FERPA Uyumu ve Veri Güvenliği: Eğitimdeki Yeni Standart
LaTA, FERPA uyumlu olmakla kalmıyor, veri güvenliğini yeniden tanımlıyor. Tüm veriler yerel sunucuda kalıyor. Hiçbir öğrenci verisi, bulut sunucularına, üçüncü parti API’lere veya harici sistemlere gönderilmiyor. Bu, open-source autograder olarak geliştirilmesinin en kritik avantajı: şeffaflık, kontrol ve güven.
İstatistiksel Başarı: Notlama Hatası %0.04, Öğrenme Artışı %11
En çarpıcı sonuç? Öğretmenlerin doğruladığı notlandırma hatası oranı, her rubrik maddesi başına sadece %0.02–%0.04. Bu, insan notlandırıcısının ortalama %1-3 hata oranından 50 kat daha iyi. Daha da ilginci: LaTA ile notlandırılan öğrencilerin yarıyıl sınavı sonuçları, önceki dönemlerde insan tarafından notlandırılan gruplara göre %11 daha yüksek oldu. Final sınavında da %8 fark oluştu. Bu, sadece daha iyi notlar değil — daha derin öğrenme anlamına geliyor. Öğrenciler, düzeltme döngüsünü sıkça yaşadıkça, kavramları daha sağlam kavradılar.

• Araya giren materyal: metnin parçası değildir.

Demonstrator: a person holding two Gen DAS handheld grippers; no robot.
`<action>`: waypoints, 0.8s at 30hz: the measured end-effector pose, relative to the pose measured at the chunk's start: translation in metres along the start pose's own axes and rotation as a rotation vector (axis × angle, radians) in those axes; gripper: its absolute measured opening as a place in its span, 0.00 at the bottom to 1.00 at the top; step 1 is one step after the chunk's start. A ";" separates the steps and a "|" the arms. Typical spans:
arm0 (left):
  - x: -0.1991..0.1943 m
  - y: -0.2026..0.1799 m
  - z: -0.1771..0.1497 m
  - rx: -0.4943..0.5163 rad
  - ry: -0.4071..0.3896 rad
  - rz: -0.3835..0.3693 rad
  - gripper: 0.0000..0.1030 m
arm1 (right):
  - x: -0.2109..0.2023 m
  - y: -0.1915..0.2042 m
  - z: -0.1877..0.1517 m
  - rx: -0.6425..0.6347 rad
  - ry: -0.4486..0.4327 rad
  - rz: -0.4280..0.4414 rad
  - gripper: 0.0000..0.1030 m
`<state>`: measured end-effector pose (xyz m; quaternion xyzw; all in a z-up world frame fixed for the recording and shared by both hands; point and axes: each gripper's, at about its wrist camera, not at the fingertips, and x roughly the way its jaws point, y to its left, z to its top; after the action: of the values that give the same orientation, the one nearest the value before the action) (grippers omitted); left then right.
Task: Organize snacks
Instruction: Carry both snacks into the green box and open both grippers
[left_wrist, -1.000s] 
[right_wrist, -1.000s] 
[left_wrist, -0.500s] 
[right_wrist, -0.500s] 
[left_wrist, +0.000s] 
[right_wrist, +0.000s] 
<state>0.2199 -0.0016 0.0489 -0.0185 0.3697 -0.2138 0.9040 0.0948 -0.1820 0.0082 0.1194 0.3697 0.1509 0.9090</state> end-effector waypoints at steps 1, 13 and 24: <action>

LaTA, yalnızca bir yazılım değil, bir eğitim felsefesinin somutlaşmış hali. Eğitimdeki teknoloji, öğrencileri kontrol altına almak için değil, öğrenmelerini güçlendirmek için kullanılmalı. Bu sistem, öğretmenleri notlandırma zorundan kurtarıyor, öğrencileri ise hata yapmaktan korkmadan denemeye teşvik ediyor. Veri güvenliği ve akademik başarı birbirini zorlamıyor — LaTA, bunların birlikte mümkün olduğunu gösteriyor.
LaTA, yalnızca Oregon State Üniversitesi'nde değil, fizik, mühendislik ve matematik derslerindeki tüm eğitim kurumları için bir model sunuyor. Yerel LLM tabanlı notlandırma, geleceğin eğitim altyapısı olacak. Ve bu geleceğin adı, artık LaTA.